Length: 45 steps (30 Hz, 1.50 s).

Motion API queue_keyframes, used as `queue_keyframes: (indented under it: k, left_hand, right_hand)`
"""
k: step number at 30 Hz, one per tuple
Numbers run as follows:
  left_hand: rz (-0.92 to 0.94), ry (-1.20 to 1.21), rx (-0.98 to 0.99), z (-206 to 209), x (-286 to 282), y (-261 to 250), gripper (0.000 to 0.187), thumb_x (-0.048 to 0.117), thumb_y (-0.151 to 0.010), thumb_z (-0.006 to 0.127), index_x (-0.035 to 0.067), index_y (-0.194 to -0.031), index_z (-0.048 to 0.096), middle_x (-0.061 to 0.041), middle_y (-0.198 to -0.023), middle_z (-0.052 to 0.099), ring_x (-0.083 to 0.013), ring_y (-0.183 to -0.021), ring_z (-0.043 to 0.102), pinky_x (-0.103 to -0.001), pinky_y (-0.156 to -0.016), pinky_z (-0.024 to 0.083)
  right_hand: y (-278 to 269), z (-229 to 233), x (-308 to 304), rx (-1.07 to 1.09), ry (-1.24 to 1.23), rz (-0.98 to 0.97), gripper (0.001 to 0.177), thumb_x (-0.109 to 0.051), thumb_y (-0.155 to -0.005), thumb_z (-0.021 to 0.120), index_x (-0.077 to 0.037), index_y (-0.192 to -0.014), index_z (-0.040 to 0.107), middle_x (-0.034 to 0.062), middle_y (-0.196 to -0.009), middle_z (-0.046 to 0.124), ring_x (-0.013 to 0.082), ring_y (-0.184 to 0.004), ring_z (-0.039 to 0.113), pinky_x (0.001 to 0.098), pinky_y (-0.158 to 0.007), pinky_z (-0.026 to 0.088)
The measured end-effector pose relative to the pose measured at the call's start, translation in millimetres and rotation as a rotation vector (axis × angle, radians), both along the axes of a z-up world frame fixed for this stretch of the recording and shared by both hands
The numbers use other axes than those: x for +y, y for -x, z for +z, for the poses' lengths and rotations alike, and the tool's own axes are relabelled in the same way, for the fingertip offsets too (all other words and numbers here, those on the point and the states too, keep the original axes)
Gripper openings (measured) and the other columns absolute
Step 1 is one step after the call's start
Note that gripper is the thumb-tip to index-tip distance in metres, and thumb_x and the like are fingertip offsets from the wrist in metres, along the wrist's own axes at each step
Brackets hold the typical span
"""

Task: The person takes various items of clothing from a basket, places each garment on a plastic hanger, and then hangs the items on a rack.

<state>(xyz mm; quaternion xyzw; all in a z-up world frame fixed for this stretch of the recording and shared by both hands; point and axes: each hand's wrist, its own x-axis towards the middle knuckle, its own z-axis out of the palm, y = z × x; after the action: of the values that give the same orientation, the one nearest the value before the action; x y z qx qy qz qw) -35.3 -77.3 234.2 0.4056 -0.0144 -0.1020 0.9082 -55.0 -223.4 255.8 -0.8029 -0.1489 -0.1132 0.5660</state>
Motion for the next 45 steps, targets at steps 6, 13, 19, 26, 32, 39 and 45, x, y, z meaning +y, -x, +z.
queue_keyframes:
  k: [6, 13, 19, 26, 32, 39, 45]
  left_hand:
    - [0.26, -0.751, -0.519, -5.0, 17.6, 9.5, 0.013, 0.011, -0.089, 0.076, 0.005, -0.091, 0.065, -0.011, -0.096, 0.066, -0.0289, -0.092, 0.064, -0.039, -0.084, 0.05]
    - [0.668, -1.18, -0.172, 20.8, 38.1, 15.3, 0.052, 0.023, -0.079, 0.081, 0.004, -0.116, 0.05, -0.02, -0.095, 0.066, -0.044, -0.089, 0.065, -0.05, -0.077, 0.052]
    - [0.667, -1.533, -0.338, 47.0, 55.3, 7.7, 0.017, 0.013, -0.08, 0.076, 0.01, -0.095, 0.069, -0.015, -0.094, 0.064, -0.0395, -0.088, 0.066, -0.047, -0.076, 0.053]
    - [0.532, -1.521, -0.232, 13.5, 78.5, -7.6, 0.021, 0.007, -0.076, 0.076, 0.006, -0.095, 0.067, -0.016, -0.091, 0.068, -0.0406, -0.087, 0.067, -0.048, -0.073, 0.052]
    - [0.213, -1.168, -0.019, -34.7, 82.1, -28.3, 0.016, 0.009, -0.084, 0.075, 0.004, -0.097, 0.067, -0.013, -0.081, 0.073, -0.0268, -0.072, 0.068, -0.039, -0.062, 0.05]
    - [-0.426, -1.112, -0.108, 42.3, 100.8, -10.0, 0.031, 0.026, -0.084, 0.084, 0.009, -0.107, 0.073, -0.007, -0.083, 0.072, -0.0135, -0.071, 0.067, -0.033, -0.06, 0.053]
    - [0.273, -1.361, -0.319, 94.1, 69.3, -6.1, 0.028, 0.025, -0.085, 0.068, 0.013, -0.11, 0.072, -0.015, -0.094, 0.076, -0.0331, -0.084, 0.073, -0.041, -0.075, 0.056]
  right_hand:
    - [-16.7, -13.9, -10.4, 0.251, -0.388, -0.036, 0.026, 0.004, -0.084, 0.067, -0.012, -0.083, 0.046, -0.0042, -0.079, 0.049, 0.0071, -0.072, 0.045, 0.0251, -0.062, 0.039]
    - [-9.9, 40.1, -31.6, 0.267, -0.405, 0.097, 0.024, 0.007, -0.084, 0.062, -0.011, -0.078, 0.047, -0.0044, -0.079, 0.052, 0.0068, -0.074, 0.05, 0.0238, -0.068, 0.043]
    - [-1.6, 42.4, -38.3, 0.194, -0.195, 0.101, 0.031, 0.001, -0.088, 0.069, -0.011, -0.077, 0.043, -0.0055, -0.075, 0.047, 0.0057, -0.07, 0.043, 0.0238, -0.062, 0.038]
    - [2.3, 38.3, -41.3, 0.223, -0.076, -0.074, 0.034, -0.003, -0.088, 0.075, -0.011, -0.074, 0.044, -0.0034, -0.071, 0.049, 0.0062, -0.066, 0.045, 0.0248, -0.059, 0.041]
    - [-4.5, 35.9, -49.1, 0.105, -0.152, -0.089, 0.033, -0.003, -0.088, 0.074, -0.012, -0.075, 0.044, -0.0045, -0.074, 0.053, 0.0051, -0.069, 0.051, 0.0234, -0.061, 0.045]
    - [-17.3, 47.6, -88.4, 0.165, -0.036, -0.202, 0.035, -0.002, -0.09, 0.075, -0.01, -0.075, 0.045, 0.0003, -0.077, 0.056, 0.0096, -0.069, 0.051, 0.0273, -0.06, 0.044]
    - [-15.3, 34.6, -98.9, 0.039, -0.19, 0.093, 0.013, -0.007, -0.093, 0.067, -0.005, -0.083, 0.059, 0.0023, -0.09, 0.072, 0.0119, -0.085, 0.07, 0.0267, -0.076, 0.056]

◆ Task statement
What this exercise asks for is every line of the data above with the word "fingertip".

◆ Written solution
The numbers use other axes than those: x for +y, y for -x, z for +z, for the poses' lengths and rotations alike, and the tool's own axes are relabelled in the same way, for the fingertip offsets too (all other words and numbers here, those on the point and the states too, keep the original axes)
Note that gripper is the thumb-tip to index-tip distance in metres, and thumb_x and the like are fingertip offsets from the wrist in metres, along the wrist's own axes at each step

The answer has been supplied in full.